Bayesian Basics, Explained
This interview between Professor Andrew Gelman of Columbia University and marketing scientist Kevin Gray covers the basics of Bayesian statistics and how it differs from the ordinary statistics most of us learned in college.
KG: Does Bayesian inference have a special role in Big Data or the Internet of Things?
AG: Yes, I think so. The essence of Bayesian statistics is the combination of information from multiple sources. We call this data and prior information, or hierarchical modeling, or dynamic updating, or partial pooling, but in any case it’s all about putting together data to understand a larger structure. Big data, or data coming from the so-called internet of things, are inherently messy: scraped data not random samples, observational data not randomized experiments, available data not constructed measurements. So statistical modeling is needed to put data from these different sources on a common footing. I see this in the analysis of internet surveys where we use multilevel Bayesian models to use non-random samples to make inferences about the general population, and the same ideas occur over and over again in modern messy-data settings.
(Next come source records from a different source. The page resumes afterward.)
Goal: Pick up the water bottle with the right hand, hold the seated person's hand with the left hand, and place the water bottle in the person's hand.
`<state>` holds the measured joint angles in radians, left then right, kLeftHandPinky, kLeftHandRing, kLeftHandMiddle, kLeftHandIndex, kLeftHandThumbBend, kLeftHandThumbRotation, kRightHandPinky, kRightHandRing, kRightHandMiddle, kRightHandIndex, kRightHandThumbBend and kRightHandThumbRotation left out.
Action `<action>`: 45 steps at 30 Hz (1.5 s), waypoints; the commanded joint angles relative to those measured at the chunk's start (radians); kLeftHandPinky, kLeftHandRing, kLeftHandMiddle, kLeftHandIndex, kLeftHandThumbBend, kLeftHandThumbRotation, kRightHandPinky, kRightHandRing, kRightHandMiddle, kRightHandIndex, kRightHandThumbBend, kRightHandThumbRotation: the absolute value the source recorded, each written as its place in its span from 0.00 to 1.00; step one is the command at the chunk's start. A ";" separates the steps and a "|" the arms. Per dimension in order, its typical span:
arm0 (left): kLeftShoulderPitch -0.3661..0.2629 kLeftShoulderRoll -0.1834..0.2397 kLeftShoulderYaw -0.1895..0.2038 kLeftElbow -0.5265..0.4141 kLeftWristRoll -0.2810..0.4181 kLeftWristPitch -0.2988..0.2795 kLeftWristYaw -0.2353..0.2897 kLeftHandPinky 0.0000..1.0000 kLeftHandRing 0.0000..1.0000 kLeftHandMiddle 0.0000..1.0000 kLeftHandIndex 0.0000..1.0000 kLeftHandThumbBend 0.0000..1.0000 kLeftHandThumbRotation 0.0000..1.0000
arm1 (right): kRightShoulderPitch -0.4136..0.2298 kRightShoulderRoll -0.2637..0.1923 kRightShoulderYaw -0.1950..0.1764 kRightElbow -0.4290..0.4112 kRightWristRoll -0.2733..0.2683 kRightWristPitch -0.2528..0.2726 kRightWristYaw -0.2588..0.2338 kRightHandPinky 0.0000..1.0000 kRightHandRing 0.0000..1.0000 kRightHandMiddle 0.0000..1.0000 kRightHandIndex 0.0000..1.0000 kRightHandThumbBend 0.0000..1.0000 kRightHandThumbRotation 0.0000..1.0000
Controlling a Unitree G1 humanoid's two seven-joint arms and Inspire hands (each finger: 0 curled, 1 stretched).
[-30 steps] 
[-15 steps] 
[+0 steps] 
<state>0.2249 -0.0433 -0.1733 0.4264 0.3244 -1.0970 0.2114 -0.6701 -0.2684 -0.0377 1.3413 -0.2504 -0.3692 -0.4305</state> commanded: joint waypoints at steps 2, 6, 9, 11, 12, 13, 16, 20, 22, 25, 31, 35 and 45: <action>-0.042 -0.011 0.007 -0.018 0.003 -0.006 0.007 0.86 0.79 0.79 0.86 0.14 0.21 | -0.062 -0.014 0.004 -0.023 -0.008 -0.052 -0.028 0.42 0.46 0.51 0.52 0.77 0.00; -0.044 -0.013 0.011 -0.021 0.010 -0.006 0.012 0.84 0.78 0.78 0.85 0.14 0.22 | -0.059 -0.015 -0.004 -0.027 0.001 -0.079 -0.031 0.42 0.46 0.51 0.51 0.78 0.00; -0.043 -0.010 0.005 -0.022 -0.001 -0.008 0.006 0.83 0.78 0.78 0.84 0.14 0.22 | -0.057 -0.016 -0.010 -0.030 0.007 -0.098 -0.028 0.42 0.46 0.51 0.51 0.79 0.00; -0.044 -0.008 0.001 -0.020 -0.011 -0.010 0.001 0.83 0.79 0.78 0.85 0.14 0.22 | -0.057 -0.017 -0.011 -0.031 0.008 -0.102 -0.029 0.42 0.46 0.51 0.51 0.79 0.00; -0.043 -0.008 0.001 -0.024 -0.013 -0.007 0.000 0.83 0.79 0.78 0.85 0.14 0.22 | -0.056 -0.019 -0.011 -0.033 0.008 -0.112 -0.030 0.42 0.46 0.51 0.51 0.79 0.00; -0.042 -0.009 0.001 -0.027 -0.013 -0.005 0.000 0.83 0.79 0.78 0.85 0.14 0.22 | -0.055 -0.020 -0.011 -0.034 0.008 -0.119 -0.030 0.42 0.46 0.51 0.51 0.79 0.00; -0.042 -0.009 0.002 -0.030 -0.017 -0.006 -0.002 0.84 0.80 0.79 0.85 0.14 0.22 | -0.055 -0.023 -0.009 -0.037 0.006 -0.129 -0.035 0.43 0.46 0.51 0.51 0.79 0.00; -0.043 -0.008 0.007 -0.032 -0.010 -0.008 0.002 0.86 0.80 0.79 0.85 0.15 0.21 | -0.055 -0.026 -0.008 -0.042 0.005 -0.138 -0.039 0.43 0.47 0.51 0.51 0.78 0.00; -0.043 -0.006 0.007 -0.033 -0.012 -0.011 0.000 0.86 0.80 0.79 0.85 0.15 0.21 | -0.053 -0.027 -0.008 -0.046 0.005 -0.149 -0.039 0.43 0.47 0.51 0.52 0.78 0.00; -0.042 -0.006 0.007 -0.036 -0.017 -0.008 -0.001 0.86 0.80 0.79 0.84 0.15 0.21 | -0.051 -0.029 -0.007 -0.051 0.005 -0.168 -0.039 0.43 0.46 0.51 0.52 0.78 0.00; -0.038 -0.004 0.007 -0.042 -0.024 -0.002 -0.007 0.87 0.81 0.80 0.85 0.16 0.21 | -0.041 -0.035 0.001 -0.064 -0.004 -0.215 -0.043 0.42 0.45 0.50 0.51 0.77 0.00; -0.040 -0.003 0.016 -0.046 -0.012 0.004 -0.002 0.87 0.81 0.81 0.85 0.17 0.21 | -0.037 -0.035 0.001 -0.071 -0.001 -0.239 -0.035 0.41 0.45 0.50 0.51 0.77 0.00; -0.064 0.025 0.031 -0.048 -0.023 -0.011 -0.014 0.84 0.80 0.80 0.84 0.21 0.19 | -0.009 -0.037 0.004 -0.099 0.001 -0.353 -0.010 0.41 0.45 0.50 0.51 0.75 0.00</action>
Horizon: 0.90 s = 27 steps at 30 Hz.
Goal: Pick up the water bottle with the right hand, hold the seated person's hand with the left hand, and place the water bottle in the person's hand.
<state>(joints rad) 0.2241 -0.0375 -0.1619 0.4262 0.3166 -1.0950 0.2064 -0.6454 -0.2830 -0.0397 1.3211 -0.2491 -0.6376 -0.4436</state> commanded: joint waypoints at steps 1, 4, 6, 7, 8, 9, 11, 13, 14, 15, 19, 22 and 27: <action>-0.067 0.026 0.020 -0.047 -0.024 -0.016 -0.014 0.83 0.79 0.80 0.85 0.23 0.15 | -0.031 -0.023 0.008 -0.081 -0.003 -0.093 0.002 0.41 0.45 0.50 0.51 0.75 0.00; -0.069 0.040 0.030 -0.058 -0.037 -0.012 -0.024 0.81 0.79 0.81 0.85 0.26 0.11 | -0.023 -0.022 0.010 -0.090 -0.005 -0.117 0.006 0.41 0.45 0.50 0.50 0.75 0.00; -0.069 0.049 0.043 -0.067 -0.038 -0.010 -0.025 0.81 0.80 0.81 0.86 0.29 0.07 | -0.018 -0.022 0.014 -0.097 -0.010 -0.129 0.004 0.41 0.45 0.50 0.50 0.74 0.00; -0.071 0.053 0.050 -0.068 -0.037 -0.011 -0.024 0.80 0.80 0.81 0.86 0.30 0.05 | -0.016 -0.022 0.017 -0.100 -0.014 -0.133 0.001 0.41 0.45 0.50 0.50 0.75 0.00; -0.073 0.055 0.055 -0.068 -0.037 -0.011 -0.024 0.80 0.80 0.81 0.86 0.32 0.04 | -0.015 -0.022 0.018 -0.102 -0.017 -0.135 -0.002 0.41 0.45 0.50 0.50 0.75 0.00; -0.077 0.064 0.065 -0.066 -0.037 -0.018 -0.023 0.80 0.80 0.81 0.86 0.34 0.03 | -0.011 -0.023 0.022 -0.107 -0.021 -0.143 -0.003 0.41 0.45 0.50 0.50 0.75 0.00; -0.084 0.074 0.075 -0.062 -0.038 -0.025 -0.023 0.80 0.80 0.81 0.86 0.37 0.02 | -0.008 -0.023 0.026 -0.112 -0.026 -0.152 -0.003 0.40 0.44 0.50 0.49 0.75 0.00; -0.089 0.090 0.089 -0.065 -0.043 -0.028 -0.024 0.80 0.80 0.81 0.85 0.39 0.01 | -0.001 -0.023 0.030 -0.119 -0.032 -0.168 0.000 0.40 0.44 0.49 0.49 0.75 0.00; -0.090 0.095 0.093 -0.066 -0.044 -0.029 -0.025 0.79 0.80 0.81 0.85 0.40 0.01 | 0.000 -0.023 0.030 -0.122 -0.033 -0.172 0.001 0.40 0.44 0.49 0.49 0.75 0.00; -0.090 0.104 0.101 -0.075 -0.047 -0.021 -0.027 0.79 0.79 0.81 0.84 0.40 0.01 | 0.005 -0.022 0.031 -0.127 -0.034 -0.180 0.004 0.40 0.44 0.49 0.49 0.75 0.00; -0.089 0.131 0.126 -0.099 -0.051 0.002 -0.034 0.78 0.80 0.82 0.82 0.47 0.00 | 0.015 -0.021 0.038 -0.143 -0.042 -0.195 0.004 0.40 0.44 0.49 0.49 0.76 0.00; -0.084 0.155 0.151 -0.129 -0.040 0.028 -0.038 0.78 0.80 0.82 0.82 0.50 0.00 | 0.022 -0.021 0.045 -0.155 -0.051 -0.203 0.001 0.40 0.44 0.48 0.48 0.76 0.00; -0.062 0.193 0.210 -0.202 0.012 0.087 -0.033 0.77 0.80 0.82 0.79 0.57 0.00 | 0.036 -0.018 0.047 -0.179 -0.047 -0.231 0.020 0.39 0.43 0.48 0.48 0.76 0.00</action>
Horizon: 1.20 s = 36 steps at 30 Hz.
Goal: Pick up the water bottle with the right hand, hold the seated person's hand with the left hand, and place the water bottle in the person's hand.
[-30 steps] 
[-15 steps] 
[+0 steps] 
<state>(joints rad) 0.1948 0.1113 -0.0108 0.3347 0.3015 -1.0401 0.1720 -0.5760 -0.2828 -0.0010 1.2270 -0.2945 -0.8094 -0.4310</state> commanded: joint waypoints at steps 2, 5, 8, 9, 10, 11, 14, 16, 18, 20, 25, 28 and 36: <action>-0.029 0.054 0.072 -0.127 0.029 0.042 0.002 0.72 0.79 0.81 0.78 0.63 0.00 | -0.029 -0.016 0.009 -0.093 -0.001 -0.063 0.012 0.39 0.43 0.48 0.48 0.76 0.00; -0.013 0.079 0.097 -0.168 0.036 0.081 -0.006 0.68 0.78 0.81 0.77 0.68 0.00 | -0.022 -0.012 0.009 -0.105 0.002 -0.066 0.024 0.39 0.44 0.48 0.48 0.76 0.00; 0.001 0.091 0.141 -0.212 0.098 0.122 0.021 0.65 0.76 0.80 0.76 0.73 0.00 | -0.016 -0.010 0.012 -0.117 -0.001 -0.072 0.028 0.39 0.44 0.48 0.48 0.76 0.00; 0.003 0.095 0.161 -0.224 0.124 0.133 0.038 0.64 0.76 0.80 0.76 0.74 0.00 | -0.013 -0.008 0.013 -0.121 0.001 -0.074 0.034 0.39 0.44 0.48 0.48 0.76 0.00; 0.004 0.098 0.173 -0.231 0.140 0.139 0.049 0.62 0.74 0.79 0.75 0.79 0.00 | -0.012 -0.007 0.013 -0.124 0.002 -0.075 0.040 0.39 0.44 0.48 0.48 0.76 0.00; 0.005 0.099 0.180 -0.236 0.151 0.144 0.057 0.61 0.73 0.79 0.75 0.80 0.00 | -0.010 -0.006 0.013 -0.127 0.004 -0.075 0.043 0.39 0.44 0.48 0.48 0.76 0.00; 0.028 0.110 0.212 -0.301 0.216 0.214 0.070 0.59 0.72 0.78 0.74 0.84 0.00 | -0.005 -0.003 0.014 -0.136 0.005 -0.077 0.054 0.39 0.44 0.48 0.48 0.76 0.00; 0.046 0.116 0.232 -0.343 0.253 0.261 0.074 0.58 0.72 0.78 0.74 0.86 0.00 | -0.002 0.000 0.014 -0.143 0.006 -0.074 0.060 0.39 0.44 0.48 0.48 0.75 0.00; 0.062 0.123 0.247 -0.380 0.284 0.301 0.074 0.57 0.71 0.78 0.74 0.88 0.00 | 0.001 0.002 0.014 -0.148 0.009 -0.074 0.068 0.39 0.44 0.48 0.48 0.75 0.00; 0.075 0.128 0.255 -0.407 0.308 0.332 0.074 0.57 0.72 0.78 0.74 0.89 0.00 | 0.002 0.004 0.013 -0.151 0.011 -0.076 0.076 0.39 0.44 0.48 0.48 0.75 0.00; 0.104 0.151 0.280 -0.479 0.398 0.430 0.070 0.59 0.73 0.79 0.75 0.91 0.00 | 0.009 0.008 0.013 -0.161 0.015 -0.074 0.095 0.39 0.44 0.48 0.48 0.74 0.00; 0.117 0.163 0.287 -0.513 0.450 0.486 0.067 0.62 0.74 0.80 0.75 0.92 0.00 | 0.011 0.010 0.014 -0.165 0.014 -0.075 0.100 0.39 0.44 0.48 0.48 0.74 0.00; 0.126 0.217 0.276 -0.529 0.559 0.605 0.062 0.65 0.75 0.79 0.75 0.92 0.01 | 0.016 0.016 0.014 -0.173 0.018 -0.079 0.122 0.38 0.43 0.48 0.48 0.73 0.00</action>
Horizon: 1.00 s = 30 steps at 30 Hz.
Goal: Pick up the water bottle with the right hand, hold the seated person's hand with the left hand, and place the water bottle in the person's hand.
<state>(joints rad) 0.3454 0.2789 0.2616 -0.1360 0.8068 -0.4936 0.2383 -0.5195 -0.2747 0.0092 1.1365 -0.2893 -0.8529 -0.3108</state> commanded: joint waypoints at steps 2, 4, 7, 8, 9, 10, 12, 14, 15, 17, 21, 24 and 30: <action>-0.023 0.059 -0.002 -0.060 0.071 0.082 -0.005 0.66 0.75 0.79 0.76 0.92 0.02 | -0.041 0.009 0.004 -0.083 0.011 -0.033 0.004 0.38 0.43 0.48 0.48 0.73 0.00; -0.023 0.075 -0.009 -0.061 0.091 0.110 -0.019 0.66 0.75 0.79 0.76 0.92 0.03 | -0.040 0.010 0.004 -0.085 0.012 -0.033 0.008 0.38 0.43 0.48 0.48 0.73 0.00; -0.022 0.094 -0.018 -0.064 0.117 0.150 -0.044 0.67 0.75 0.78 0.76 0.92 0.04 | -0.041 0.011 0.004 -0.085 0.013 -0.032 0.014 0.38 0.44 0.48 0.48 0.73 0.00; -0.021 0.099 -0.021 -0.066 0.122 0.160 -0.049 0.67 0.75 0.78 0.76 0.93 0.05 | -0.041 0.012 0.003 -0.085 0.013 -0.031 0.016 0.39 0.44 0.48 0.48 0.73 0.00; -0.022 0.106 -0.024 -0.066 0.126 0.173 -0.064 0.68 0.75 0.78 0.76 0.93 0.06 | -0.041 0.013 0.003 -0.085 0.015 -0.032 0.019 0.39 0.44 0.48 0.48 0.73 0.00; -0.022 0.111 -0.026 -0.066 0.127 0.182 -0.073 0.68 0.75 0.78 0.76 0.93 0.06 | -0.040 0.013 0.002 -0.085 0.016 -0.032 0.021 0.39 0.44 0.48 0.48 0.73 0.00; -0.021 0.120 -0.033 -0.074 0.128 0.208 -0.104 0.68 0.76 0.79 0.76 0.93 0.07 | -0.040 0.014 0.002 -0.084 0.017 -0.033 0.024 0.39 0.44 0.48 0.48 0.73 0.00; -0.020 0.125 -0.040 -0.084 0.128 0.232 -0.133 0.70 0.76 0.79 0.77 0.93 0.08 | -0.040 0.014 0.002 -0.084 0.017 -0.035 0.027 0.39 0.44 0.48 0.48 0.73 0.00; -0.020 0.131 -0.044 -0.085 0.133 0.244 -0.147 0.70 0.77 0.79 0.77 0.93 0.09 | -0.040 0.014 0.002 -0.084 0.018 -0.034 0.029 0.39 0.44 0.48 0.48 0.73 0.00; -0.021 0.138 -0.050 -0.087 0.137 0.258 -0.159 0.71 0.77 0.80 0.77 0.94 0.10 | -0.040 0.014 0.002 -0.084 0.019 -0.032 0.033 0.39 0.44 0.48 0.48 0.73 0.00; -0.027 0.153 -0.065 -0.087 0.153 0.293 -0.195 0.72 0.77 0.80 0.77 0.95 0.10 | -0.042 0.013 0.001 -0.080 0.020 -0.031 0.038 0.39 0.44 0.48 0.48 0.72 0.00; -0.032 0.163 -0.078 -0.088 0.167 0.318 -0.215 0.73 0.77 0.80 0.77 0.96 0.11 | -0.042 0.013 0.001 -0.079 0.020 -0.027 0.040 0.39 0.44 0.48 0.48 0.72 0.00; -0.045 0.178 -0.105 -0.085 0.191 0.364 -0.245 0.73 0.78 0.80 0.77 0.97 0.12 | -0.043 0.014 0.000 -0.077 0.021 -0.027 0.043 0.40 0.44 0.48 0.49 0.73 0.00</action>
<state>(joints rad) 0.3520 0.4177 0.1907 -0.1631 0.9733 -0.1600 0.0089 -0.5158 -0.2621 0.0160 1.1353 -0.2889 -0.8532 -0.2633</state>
KG: What are the most important things non-statisticians need to know about Bayesian statistics? Are there things we need to be especially careful about when using these methods?
AG: It’s hard to say. You have to learn by doing, and one place to start is to look at some particular problem. One example that interested me recently was a website constructed by the sociologist Pierre-Antoine Kremp, who used the open-source statistics language R and the open-source Bayesian inference engine Stan (named after Stanislaw Ulam, the inventor of the Monte Carlo method mentioned earlier) to combine U.S. national and state polls to make daily forecasts of the U.S. presidential election. In an article for Slate, I called this “the open-source poll aggregator that will put all other poll aggregators out of business” because ultimately you can’t beat the positive network effects of free and open-source: the more people who see this model, play with it, and probe its weaknesses, the better it can become. The Bayesian formalism allows a direct integration of data from different sorts of polls in the context of a time-series prediction models.
You ask if there are things we need to be especially careful about. As a famous cartoon character once said, With great power comes great responsibility. Bayesian inference is powerful in the sense that it allows the sophisticated combination of information from multiple sources via partial pooling (that is, local inferences are constructed in part from local information and in part from models fit to non-local data), but the flip side is that when assumptions are very wrong, conclusions can be far off too. That’s why Bayesian methods need to be continually evaluated with calibration checks, comparisons of observed data to simulated replications under the model, and other exercises that give the model an opportunity to fail. Statistical model-building, but maybe especially in its Bayesian form, is an ongoing process of feedback and quality control.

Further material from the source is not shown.